> **WHAT THE TASK ASKS**: Set down the lines that begin at the top of the records and end with the line containing "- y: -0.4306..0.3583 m", and drop every picture.

> **RECORD SET**:
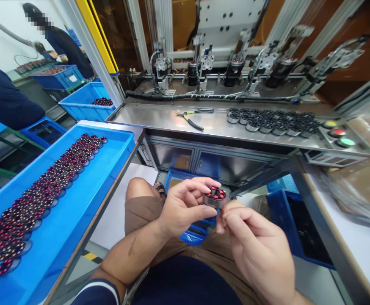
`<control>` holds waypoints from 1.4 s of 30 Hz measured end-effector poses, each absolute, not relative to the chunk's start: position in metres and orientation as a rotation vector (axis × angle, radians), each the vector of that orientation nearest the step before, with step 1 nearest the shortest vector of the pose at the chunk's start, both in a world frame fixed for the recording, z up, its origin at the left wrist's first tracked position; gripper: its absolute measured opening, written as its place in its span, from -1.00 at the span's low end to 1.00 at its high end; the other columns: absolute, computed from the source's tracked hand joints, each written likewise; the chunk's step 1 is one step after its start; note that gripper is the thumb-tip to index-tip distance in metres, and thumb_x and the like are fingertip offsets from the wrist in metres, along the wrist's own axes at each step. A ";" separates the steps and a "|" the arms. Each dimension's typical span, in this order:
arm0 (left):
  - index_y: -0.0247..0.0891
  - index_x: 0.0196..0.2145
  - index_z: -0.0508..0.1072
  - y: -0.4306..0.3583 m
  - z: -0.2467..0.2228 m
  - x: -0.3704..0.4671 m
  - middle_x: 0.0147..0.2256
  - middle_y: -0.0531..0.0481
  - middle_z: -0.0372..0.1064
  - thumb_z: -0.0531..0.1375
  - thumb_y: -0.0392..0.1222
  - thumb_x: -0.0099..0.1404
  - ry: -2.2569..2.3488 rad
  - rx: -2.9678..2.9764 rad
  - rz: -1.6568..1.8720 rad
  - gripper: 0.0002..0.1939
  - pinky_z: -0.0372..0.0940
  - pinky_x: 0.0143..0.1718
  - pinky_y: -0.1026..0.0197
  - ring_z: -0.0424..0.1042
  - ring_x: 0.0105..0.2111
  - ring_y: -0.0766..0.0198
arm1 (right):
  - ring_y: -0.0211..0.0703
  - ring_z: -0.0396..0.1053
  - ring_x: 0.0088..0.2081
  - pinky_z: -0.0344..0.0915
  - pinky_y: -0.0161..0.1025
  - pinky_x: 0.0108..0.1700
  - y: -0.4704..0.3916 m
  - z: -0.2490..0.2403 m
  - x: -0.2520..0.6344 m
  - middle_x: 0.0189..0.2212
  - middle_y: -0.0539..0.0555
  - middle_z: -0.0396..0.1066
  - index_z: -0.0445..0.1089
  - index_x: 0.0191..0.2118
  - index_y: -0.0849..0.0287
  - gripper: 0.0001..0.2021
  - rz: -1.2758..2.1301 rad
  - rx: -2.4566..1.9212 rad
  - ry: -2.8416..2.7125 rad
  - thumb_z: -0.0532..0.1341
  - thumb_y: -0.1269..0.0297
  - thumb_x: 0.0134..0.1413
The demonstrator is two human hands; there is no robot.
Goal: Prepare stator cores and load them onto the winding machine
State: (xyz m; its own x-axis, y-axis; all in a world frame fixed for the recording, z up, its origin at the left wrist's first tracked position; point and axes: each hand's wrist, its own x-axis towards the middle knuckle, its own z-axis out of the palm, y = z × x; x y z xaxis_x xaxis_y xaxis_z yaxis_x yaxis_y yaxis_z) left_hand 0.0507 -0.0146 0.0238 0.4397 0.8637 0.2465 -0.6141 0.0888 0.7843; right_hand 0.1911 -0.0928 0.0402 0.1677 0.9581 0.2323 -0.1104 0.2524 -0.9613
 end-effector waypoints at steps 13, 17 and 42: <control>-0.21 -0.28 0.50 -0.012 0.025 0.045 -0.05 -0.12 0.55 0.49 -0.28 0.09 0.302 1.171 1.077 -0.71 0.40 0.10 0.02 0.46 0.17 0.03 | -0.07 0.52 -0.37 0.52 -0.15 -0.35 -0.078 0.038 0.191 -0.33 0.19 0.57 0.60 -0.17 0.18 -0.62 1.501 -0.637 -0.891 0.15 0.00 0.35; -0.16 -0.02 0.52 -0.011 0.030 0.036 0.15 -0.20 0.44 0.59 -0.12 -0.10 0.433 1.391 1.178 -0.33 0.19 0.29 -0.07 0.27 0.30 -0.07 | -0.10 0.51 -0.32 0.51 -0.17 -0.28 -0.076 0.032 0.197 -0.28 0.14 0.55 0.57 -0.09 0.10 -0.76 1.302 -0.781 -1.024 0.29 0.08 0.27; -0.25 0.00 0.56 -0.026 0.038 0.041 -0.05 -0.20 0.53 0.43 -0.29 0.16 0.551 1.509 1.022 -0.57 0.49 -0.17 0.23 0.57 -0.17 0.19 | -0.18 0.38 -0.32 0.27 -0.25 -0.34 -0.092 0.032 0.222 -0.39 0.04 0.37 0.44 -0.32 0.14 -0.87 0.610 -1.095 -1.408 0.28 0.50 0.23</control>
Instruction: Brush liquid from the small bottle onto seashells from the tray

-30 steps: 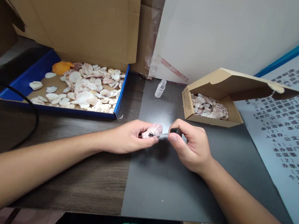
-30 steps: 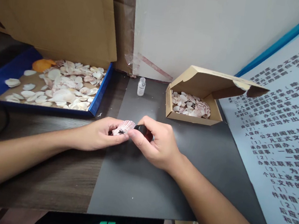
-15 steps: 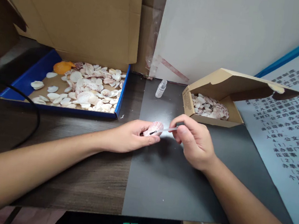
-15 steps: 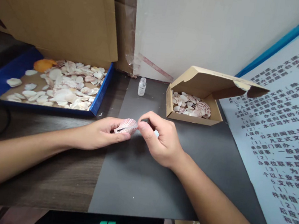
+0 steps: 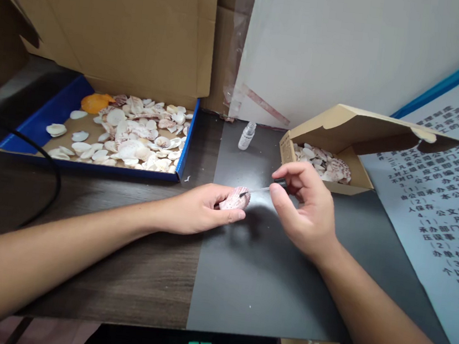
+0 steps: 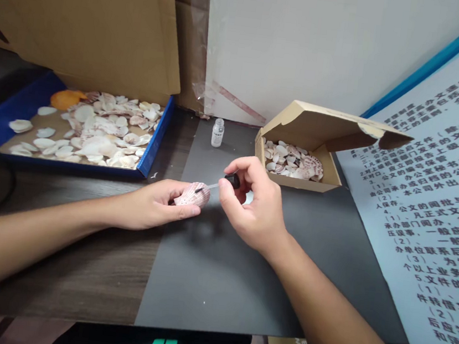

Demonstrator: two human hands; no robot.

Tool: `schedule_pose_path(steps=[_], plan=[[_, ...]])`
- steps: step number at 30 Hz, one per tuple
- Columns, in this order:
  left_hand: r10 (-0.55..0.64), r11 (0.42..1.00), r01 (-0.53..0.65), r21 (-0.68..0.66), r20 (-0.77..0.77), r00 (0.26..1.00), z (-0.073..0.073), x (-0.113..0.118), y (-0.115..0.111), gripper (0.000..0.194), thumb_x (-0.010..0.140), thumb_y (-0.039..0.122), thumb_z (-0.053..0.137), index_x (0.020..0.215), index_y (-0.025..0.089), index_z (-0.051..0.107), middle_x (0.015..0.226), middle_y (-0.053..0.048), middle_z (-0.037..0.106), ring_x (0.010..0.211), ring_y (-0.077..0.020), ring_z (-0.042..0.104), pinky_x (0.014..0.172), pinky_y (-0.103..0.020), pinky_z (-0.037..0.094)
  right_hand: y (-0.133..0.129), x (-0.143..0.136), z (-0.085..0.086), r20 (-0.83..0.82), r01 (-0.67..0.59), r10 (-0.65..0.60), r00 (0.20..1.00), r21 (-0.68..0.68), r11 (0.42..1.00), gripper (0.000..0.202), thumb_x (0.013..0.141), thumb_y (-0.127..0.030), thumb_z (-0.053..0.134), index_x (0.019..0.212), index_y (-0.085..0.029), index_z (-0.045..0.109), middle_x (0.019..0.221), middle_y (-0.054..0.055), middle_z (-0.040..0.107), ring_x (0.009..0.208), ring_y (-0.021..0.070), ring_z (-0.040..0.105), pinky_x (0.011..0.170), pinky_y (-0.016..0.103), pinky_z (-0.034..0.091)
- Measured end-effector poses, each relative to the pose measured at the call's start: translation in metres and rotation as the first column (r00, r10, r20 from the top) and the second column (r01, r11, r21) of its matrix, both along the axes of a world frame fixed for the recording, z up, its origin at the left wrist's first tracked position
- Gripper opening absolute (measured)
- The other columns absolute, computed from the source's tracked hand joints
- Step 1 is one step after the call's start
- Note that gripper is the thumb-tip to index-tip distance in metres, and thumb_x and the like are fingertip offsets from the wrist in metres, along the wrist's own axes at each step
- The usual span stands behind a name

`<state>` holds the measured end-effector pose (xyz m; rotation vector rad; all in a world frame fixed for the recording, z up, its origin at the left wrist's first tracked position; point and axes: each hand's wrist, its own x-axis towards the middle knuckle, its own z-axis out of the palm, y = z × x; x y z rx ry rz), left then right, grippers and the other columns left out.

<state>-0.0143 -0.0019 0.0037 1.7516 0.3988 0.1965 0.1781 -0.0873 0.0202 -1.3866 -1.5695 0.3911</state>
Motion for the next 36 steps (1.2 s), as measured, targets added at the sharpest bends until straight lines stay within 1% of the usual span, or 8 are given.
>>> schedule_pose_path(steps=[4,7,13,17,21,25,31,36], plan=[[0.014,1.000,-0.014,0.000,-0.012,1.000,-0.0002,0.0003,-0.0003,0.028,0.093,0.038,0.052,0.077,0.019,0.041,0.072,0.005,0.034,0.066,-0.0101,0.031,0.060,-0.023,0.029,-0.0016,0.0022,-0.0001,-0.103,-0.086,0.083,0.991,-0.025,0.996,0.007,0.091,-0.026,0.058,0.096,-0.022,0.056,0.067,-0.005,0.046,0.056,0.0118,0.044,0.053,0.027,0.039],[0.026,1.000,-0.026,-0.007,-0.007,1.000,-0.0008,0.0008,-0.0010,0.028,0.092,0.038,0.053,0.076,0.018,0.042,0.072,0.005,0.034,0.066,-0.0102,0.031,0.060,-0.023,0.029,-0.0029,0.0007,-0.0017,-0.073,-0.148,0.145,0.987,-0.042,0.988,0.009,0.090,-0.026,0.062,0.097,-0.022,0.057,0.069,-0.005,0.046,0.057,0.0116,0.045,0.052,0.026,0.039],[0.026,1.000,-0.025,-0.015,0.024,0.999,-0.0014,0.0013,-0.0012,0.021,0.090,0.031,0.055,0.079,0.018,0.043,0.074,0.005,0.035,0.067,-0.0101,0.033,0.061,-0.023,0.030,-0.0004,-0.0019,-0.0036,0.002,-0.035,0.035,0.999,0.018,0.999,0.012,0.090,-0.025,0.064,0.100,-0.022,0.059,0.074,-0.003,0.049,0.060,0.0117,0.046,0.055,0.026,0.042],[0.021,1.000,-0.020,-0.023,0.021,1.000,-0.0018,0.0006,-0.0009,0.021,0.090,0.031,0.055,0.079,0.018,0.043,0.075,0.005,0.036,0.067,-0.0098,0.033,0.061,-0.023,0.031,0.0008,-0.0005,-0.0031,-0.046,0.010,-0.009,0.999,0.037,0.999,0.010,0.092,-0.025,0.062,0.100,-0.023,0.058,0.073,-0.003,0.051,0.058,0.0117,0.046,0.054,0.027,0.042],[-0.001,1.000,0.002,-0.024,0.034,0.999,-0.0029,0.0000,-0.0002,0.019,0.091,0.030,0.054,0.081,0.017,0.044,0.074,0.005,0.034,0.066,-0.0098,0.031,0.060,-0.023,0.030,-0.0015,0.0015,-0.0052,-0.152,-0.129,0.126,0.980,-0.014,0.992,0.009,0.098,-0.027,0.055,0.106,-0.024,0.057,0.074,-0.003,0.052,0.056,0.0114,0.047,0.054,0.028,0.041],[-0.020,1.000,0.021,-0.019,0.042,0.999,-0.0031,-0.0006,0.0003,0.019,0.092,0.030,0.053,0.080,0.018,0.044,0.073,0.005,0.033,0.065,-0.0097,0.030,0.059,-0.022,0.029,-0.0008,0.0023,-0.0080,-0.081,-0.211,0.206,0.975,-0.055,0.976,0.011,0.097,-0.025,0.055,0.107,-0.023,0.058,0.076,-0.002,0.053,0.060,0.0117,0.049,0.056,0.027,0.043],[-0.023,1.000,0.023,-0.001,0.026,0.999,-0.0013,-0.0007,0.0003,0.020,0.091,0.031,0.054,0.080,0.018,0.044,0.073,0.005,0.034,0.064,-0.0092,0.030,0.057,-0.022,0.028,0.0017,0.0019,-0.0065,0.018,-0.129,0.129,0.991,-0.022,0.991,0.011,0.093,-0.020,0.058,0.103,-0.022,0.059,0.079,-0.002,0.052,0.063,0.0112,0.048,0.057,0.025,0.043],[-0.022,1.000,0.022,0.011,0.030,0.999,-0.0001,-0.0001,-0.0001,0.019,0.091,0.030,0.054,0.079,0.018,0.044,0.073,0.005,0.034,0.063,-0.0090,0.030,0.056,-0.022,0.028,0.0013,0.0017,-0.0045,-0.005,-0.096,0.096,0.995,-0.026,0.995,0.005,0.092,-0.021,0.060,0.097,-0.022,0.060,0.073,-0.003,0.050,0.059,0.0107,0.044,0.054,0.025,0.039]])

> **RESPONSE BOX**:
`<control>` holds waypoints from 1.4 s of 30 Hz measured end-effector poses, each absolute, not relative to the chunk's start: position in metres and orientation as a rotation vector (axis × angle, radians), each the vector of that orientation nearest the step before, with step 1 nearest the shortest vector of the pose at the chunk's start, both in a world frame fixed for the recording, z up, its origin at the left wrist's first tracked position; gripper: its absolute measured opening, written as its place in its span, from -1.00 at the span's low end to 1.00 at its high end; the other columns: absolute, computed from the source's tracked hand joints, each written likewise; the chunk's step 1 is one step after its start; note that gripper is the thumb-tip to index-tip distance in metres, and thumb_x and the like are fingertip offsets from the wrist in metres, along the wrist's own axes at each step. A ";" separates the steps and a "|" the arms. Each dimension's typical span, in this order:
arm0 (left):
  - index_y: -0.0247..0.0891
  - index_x: 0.0196..0.2145
  - index_z: -0.0508..0.1072
  - y: -0.4306..0.3583 m

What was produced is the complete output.